If you've never brined anything the concept is simple. Take the meat, stick it in salt bath, and wait. This chicken got to chill in my fridge overnight.
|
Brining is pretty much guaranteed to get you better flavor throughout the meat whenever you're willing to do the prep and wait. |
The Alton technique being used to actually cook the bird was a new one to me. A multi-step dutch oven roast that starts with preheating the dutch oven along with regular oven. By heat I mean the oven is cranked to 550 F, which is as hot as a standard American kitchen oven goes. So you have a super hot cast iron pan that you dump the bird into. Seal it in both ovens. Wait 15 minutes, then take the lid off the dutch oven, baste the chicken in some of its own juices. Wait again this time with the dutch oven lid off, but the lid is still in the oven staying super hot. The third time you open open the regular oven it's to pull the bird out, then seal it into the dutch oven outside the regular oven again to finish cooking off of residual heat in the cast iron (there's plenty of heat to manage this). I would not ever do this recipe on a hot day. I could see doing it again on a frigid day.
|
The recommendation is to serve with it's juiced as a dip, it's good on it's own as well. |
What you're left with is well seasoned, moist, roast chicken.
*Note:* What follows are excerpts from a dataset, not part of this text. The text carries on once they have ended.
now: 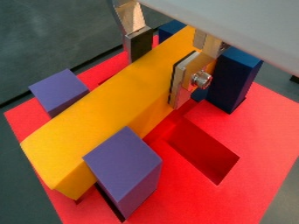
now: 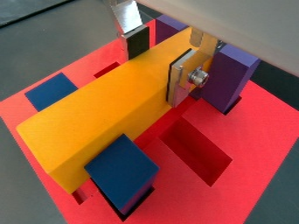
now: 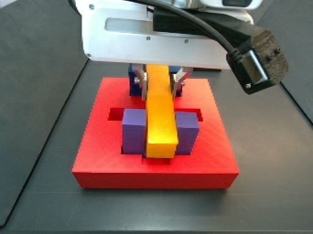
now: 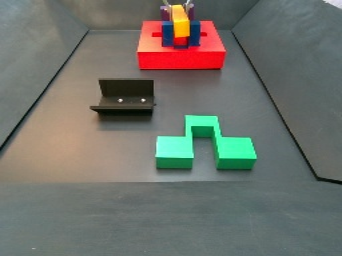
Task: Pick up the yellow object. Move up. Move to above the board. Insert the yellow object.
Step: Insert the yellow object.
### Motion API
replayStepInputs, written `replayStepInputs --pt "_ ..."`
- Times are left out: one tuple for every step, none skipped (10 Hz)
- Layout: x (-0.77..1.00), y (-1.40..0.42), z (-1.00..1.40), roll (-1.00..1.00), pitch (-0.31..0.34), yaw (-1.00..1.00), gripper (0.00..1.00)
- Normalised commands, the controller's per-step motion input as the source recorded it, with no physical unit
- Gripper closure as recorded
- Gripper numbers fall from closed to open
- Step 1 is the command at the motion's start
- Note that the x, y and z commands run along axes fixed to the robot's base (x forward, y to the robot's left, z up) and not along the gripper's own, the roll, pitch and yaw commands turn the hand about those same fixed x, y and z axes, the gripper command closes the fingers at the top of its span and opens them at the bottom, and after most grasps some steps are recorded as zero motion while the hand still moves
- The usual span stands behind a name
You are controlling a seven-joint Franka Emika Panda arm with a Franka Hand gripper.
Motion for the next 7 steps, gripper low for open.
replayStepInputs --pt "0.0 0.0 -0.08 -0.14 0.0 -0.05 1.0" --pt "0.0 0.0 -0.01 -0.15 0.0 -0.01 1.0" --pt "0.0 0.0 -0.03 -0.12 0.0 0.0 1.0" --pt "0.0 0.0 -0.05 -0.04 0.0 0.0 1.0" --pt "0.01 0.0 -0.06 -0.03 0.001 -0.09 1.0" --pt "0.11 0.0 -0.1 -0.11 0.0 -0.2 1.0" --pt "0.09 0.0 -0.11 -0.12 0.0 -0.24 1.0"
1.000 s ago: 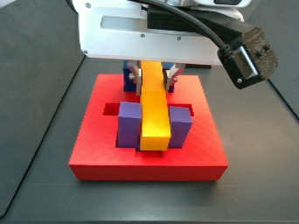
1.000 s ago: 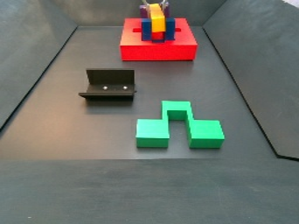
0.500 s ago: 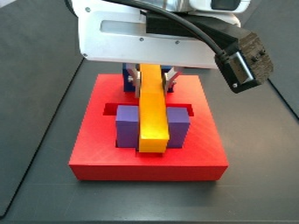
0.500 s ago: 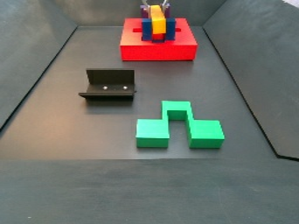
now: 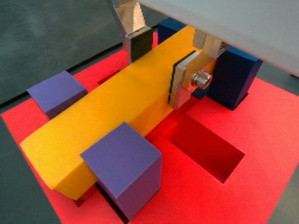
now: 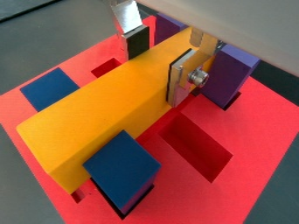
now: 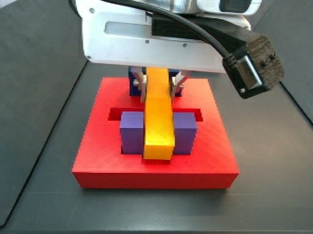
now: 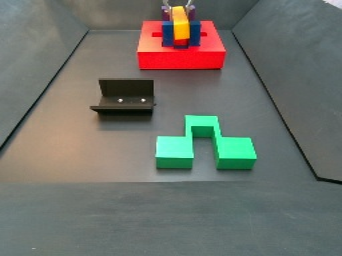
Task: Pick up the yellow object. Move up. Move to above the board. Insert the yellow object.
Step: Insert the yellow object.
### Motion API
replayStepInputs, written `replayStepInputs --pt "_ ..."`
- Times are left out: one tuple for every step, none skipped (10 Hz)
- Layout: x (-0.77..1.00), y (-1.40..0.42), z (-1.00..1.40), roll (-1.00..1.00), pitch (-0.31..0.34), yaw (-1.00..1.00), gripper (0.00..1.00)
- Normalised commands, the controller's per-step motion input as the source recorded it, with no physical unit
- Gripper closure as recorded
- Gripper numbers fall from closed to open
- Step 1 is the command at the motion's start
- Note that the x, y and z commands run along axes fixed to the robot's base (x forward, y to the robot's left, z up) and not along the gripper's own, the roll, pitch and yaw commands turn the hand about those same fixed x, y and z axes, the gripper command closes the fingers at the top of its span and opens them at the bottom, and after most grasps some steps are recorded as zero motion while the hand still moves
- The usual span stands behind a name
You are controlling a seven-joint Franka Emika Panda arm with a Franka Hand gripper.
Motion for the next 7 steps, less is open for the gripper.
replayStepInputs --pt "0.07 0.0 -0.11 -0.1 0.0 -0.23 1.0" --pt "0.04 0.0 -0.11 -0.09 0.003 -0.21 1.0" --pt "0.0 0.0 -0.12 -0.06 0.014 -0.18 1.0" --pt "0.0 0.0 -0.07 0.0 0.02 -0.05 1.0" --pt "0.0 0.0 -0.04 0.0 0.029 -0.01 1.0" --pt "0.0 -0.02 -0.09 0.0 0.027 0.0 1.0" --pt "0.0 -0.01 -0.2 0.0 0.02 0.0 1.0"
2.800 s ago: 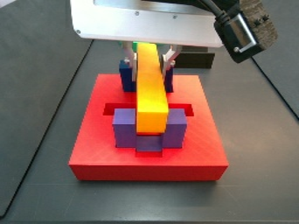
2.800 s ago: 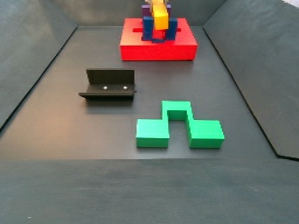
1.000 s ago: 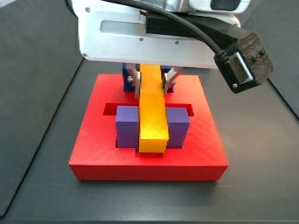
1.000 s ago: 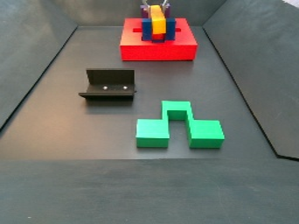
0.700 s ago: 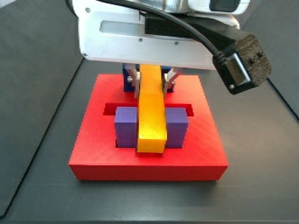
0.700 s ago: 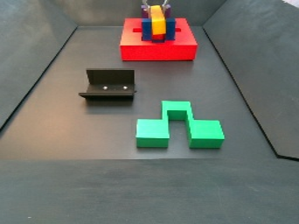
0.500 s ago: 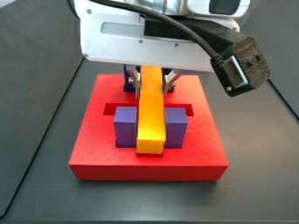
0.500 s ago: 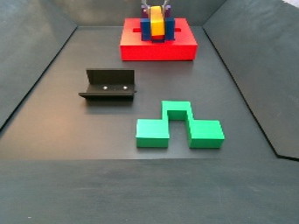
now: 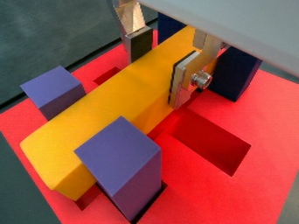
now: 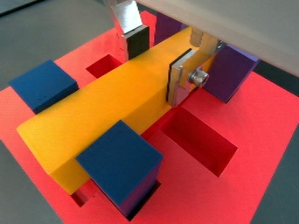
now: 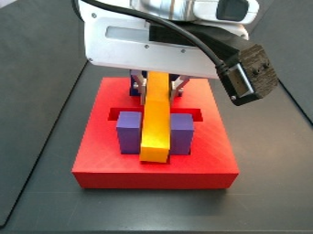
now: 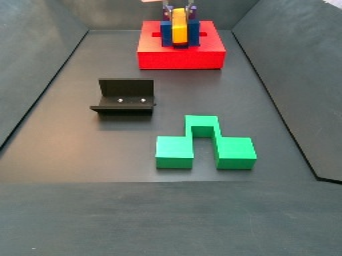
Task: Pick up the yellow object. Move up. Move to above the board. Insert the yellow object.
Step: Insert the yellow object.
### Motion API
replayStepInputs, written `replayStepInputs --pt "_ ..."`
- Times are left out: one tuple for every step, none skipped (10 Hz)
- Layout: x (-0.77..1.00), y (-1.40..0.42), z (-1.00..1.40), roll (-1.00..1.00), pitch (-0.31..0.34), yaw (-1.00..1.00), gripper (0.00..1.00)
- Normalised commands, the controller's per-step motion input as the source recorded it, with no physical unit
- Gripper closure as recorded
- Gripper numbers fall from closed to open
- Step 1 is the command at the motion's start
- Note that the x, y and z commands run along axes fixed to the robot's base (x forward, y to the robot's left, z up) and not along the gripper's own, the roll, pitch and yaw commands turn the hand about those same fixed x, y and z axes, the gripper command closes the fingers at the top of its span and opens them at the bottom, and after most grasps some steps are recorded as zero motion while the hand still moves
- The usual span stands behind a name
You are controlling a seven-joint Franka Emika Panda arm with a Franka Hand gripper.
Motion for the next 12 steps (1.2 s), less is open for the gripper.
replayStepInputs --pt "-0.04 0.0 -0.26 -0.01 0.01 0.0 1.0" --pt "-0.15 -0.06 -0.34 -0.03 0.02 0.0 1.0" --pt "-0.11 -0.04 -0.29 -0.04 0.013 0.0 1.0" --pt "-0.1 -0.02 -0.26 -0.05 0.009 0.0 1.0" --pt "-0.09 -0.02 -0.27 -0.04 0.009 0.0 1.0" --pt "-0.07 -0.01 -0.22 -0.04 0.007 0.0 1.0" --pt "-0.03 0.0 -0.21 -0.01 0.004 0.0 1.0" --pt "0.0 -0.01 -0.47 0.0 0.0 0.0 1.0" --pt "0.0 0.0 -0.73 0.0 -0.02 0.0 1.0" --pt "0.0 0.0 -0.59 0.01 0.0 0.0 1.0" --pt "0.08 0.05 -0.34 0.06 0.003 0.0 1.0" --pt "0.2 0.13 -0.18 0.04 0.023 0.0 1.0"
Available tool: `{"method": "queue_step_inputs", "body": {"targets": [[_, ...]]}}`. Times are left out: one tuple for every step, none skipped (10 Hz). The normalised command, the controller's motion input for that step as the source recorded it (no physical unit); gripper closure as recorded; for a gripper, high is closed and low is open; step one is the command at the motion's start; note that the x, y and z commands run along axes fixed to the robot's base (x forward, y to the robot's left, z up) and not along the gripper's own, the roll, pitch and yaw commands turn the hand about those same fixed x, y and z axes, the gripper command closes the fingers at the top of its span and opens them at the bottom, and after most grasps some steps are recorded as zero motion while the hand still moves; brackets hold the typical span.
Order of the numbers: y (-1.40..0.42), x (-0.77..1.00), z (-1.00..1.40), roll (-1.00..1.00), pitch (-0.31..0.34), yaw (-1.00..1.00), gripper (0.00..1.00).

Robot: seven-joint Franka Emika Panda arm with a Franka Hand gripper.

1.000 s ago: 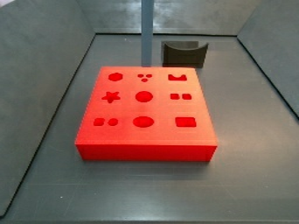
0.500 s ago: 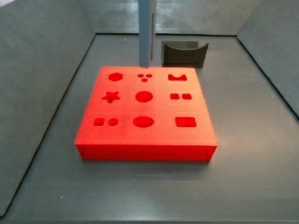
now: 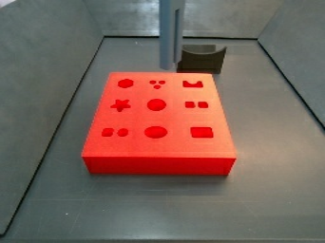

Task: Insert the double-square object.

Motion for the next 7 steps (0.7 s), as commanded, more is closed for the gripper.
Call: {"method": "queue_step_inputs", "body": {"targets": [[0.0,0.0,0.0,0.04,0.084,-0.95,1.0],[0.0,0.0,0.0,0.03,0.059,-0.99,1.0],[0.0,0.0,0.03,0.01,0.036,-1.0,1.0],[0.0,0.0,0.03,0.01,0.04,-1.0,1.0],[0.07,0.01,-0.04,0.1,0.071,-0.87,1.0],[0.06,0.28,-0.1,0.14,0.106,-0.65,1.0],[0.0,0.55,-0.07,0.14,0.141,-0.43,1.0]]}}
The ingredient list is simple, the technique is kind of fussy but effective. Not recommended for anyone who fears working with hot pans.
Difficulty Level: Medium
Will It Get Made Again? If I want homemade chicken to shred for something this will probably be my go to recipe. I'm putting leftover chicken into sandwiches and pizza, but I could serve one of these to any group that wanted something simply prepared but good.